* **What to work on**: Read the data below line by line and copy each one with "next" in it.
── Provided records ──
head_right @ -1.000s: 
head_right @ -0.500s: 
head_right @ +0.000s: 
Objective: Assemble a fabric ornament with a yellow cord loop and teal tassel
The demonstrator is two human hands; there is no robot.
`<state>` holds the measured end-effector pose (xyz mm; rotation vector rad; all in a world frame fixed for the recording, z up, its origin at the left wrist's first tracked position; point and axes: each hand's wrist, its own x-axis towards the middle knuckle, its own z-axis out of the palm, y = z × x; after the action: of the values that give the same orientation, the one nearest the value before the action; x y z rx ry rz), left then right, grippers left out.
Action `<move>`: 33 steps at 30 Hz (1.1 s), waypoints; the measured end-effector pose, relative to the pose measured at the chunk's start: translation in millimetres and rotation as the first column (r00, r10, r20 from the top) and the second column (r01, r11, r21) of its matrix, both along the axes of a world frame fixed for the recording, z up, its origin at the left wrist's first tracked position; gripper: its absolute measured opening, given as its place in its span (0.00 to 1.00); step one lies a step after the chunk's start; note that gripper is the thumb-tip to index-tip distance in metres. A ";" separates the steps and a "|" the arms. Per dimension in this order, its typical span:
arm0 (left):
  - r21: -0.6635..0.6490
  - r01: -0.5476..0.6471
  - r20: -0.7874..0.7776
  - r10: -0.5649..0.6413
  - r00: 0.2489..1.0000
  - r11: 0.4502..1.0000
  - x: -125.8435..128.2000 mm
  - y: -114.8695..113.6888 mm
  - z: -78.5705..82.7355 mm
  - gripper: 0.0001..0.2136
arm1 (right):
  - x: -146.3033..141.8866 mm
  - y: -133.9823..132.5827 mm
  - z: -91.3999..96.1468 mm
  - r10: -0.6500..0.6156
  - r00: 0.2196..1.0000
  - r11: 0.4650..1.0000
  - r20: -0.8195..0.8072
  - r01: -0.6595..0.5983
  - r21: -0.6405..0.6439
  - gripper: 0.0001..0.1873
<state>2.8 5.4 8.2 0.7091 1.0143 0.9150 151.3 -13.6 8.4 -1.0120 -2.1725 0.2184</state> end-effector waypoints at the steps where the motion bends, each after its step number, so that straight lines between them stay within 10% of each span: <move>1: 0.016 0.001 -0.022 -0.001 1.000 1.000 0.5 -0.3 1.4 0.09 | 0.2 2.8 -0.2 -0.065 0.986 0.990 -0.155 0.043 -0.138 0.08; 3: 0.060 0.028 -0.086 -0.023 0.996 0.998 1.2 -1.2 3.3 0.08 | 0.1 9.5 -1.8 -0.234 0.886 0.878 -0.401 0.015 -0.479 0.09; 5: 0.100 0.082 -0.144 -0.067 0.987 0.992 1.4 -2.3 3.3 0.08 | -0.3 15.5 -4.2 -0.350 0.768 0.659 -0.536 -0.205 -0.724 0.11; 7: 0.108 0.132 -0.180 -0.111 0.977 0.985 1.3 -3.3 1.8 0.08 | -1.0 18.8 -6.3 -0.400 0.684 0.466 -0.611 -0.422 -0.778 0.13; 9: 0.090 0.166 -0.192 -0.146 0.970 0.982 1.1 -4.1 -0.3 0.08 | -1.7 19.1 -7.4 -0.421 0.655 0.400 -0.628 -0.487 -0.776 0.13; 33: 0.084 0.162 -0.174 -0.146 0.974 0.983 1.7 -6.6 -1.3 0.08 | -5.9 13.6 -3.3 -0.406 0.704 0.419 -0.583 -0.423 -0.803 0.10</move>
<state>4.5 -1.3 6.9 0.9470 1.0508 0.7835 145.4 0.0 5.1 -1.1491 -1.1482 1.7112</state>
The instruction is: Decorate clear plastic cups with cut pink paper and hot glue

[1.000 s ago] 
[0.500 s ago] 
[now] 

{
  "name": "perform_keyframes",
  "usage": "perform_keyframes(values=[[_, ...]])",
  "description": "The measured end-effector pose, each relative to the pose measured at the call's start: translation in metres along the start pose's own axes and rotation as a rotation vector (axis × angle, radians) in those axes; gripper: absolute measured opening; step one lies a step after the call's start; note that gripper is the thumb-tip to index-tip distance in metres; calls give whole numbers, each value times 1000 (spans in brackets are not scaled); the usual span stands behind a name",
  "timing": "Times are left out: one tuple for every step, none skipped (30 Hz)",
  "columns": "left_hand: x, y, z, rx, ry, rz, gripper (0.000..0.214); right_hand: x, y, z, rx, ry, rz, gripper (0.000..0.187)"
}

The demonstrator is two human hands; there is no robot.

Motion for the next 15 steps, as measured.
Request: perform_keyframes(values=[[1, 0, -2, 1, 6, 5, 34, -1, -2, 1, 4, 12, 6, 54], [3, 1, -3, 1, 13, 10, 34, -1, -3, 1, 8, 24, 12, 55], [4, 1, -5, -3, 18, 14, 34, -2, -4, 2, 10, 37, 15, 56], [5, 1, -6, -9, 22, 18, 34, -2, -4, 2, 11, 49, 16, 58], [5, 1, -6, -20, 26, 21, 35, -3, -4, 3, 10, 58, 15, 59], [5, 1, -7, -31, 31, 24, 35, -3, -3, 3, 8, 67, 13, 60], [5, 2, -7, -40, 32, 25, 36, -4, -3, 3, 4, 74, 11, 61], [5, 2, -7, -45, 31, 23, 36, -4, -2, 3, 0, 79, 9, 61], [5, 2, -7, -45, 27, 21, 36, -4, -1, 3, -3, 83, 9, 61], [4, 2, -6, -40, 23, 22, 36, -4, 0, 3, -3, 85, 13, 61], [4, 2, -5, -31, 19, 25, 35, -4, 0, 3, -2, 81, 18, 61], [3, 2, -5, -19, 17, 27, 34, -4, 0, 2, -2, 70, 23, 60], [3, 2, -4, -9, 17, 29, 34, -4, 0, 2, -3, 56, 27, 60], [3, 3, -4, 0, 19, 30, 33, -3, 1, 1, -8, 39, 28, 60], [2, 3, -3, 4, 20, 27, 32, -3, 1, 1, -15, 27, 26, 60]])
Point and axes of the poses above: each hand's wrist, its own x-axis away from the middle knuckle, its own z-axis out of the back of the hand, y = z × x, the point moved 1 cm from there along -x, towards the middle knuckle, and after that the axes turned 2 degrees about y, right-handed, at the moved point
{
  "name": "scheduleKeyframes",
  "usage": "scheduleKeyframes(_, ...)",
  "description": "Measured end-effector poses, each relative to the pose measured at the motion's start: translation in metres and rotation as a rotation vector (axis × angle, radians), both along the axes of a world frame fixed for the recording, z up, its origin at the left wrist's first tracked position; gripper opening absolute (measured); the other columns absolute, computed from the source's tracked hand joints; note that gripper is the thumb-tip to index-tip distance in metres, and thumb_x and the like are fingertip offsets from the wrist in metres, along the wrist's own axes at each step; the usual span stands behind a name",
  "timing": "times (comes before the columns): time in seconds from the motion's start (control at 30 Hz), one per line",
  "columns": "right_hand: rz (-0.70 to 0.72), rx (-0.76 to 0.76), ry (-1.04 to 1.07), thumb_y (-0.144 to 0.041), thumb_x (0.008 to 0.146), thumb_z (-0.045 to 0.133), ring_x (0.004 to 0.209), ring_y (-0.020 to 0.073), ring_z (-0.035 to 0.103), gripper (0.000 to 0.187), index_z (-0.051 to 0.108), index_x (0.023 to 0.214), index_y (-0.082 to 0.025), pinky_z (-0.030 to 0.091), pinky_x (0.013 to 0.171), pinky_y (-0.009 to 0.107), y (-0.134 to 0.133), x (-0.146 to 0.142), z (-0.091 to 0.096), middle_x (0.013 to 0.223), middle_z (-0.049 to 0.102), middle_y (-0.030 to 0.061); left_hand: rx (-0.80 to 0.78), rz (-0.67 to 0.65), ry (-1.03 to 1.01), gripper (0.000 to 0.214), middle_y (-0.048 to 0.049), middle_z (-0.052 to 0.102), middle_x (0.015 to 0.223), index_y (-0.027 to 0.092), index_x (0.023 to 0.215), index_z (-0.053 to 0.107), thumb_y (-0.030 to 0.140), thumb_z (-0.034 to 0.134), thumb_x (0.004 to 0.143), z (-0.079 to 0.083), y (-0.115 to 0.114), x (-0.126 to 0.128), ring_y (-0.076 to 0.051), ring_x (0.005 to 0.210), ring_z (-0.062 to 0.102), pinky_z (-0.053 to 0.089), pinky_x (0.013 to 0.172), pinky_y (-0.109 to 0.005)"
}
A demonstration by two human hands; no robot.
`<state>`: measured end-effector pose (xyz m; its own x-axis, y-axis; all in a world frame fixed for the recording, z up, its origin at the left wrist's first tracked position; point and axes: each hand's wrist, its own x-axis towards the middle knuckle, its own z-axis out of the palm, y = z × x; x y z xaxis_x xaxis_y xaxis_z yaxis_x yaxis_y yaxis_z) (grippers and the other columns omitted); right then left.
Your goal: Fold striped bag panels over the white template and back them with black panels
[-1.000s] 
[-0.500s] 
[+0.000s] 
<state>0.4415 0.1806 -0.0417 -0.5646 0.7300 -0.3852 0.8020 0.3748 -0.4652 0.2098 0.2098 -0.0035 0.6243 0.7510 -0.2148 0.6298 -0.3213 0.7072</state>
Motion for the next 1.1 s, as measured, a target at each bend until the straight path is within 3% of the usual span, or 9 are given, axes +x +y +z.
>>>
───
* **Finished exercise**:
Motion for the next 15 steps, as measured.
Motion for the next 1.1 s, as measured, a target at each bend until the straight path is within 3% of the usual span, or 9 are given, axes +x +y +z.

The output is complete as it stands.